The Paul Stuart Variation: Classic American Style

By Tony Ventresca

INTRODUCTION

This short article is intended to make a start towards revitalizing the reputation and perception of an often under-appreciated pillar of classic American menswear style: the “Updated American” suit and jacket silhouette.

I intend to collect in one place as much information as can be gathered by an interested layman on the Updated American style, using published books, articles, and internet searches. I have included photos to help illustrate my points and make comparisons.

This article came about as a reaction to the generally held opinion among internet denizens—and some writers—that the only true classic American style is the “traditional” Ivy League style. In my view, the Updated American style is as genuinely and legitimately American as the Ivy League style, reflected in the fact that it has become for all intents and purposes the standard American style for most American men. Whether readers agree or disagree with my statements and assertions, or can prove me wrong on one or more counts, is incidental to my purpose although welcome, since it means this essay will have got people thinking.


JACKET SILHOUETTES & STYLES

Before reviewing the Updated American style in detail, it is worthwhile to first review some background material to add context.
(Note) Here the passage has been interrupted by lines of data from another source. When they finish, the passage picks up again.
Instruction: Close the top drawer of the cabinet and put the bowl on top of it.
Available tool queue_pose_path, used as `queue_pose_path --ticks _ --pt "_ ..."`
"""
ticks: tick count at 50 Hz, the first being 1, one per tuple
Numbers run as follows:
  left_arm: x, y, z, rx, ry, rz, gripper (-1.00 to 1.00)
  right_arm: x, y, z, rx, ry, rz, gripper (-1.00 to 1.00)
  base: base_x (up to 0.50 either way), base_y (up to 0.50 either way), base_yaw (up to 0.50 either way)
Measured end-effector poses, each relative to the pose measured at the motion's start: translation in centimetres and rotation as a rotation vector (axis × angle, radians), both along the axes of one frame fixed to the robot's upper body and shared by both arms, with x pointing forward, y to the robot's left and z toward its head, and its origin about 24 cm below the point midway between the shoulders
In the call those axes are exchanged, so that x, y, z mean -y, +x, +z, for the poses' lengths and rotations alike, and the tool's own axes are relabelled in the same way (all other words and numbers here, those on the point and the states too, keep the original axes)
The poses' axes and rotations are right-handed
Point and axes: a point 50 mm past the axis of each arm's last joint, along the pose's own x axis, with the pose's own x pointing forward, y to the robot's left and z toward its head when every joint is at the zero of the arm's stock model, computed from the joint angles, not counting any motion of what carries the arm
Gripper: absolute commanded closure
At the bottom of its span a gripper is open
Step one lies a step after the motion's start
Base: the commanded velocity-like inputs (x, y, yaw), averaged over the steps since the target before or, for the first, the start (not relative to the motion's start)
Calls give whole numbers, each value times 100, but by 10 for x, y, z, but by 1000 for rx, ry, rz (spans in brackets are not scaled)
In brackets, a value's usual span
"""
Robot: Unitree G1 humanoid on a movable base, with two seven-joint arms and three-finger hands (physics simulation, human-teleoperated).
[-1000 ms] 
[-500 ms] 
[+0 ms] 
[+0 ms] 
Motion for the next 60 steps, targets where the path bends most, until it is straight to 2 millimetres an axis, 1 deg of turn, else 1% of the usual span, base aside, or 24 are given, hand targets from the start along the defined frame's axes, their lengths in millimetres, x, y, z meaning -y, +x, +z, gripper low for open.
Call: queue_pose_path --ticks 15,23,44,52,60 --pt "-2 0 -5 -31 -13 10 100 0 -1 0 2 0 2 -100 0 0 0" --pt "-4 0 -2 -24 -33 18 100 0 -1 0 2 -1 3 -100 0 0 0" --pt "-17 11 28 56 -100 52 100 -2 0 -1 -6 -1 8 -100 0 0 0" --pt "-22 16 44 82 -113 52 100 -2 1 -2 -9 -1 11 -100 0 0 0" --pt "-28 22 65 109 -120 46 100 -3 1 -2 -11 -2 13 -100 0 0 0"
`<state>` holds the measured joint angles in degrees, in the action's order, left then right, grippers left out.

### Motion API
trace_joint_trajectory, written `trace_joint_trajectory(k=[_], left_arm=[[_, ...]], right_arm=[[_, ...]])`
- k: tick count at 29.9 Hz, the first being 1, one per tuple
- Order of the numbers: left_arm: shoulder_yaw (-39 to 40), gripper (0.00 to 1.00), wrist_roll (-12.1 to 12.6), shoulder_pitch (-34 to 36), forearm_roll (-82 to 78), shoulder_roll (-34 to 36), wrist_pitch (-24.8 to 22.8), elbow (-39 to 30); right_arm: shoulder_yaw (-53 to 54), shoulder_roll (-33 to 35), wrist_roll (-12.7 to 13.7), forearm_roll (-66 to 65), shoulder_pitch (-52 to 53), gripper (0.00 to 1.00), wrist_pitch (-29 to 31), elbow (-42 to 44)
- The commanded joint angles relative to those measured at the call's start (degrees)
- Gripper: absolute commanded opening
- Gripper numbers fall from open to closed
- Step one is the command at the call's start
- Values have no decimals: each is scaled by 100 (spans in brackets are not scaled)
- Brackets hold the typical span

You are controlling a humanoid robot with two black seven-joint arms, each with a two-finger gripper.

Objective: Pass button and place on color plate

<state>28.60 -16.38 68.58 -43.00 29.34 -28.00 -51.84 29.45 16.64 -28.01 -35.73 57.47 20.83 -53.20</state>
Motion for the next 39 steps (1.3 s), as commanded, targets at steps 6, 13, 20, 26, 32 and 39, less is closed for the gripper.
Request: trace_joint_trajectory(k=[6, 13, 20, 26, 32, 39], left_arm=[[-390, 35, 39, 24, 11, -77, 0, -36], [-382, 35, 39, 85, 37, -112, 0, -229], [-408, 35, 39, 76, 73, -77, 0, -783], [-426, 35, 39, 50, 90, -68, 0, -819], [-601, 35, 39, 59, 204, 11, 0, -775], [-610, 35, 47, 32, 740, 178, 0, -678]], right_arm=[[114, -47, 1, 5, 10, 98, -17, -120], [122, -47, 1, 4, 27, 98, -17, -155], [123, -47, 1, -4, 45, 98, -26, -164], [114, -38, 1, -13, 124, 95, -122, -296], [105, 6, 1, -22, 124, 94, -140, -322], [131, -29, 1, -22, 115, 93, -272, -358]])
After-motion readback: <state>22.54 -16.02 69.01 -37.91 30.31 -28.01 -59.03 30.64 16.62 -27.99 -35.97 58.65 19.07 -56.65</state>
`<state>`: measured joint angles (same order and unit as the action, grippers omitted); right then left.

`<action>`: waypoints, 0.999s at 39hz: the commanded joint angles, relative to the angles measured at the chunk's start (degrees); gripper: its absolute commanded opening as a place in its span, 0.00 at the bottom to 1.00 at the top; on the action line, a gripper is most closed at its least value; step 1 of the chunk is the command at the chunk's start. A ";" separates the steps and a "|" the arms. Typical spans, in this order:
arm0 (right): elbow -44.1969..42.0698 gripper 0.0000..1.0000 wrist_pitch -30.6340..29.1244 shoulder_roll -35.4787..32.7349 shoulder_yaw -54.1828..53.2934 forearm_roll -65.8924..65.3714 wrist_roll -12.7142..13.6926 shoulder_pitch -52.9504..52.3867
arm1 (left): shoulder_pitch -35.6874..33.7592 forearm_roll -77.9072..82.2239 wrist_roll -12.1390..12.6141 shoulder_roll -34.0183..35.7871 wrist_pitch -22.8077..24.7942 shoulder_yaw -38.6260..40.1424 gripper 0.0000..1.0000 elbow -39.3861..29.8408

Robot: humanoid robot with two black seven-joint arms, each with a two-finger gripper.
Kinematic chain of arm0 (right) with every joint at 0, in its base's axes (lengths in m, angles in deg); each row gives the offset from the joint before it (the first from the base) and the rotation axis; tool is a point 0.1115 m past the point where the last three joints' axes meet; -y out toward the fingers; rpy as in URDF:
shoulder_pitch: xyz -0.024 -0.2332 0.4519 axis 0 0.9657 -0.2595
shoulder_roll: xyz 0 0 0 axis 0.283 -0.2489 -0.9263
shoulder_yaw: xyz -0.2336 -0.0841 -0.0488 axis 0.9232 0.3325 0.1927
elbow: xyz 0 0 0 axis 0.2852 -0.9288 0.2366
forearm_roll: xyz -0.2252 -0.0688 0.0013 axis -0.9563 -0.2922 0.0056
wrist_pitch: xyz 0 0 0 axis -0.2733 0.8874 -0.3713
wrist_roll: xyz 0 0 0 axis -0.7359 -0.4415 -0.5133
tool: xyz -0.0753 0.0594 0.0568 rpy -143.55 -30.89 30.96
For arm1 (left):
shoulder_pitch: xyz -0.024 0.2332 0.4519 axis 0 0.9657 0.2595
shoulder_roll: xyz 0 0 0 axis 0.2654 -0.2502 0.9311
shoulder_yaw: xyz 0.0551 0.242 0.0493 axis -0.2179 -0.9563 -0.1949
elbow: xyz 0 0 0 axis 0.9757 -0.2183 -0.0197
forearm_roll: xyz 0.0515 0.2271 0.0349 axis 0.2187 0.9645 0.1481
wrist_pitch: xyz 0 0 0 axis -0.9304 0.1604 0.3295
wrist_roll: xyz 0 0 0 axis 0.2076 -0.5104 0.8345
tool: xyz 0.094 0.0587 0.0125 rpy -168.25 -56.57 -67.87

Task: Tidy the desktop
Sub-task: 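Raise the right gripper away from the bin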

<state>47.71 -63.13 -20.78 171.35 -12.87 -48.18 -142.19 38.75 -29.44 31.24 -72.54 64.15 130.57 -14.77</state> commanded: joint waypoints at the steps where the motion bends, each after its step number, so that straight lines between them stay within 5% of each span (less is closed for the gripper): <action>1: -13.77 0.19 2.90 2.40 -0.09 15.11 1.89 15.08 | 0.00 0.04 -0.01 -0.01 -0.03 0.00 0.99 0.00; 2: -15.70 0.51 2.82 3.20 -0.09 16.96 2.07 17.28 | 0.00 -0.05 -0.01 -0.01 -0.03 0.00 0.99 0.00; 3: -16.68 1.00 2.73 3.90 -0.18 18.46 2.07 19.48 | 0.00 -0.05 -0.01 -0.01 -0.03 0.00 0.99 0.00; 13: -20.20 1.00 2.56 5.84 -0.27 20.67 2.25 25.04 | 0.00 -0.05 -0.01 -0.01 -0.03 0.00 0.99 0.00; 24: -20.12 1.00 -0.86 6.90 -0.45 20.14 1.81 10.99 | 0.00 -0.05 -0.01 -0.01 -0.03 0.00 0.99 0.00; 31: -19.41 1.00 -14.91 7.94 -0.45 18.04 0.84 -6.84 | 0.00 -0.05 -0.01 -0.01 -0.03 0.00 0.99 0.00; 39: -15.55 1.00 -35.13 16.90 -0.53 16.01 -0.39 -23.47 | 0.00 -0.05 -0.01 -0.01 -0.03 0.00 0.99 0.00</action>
Anyone who has read the current literature on men’s clothing, or visited websites, forums, and blogs devoted to men’s clothing, will have seen used the term “silhouette” applied to the specialized shape and details of suits and jackets. Opinions differ on the number of categories of jacket style, but the table below attempts to summarize these categories.

Silhouette/Style Origin Date* Shoulders Waist
British or Savile Row UK (Savile Row) padded high waist
Ivy League (Sack Suit) US early 1900s (Brooks & Press) natural boxy, no darts
Continental or Italian Italy 1950s (Brioni, Cardin) broad, padded significant suppression
Updated American US 1954 (Stuart) lightly padded slight suppression, darts
Athletic** US
lightly padded fuller cut
Drape/Blade*** UK 1930s (Scholte) wide, lightly padded significant suppression
Military*** UK (Savile Row) padded suppression
Neapolitan*** Italy
natural, lightly padded
Equestrian/Hacking*** UK (Savile Row) padded suppression, flared skirt


* Approximate date of popularization and/or earliest adoption, with the name of the designer or firm that is generally held to be responsible (if applicable).
** Andy Gilchrist makes this distinction in his CD-ROM, although other writers give it no mention.
*** Antongiavanni is the only major writer who makes these silhouette distinctions.

The three earliest suit and jacket styles—from an American perspective—are the Ivy League, Savile Row, and Continental. The suit and jackets worn by American men today have been developed from these three basic styles and designers and fashion houses continue to reach back to them for grounding.

Readers will observe that most of these suit and jacket styles originated decades ago. Do they still exist? What’s the standard today?

According to Garrick Anderson1, in the 1950s differences between the three basic suit and jacket styles were generally apparent but in intervening decades distinctions have become blurred, with British firms now making American styles and American firms now making Italian styles. This is echoed by Flusser who notes:

Today such references have lost all practical meaning. The last thirty years of global fashion have transcended national boundaries and cross-pollinated indigenous tastes to such a degree that those standard suit silhouettes have been completely unhinged from their former territorial or tailoring moorings2.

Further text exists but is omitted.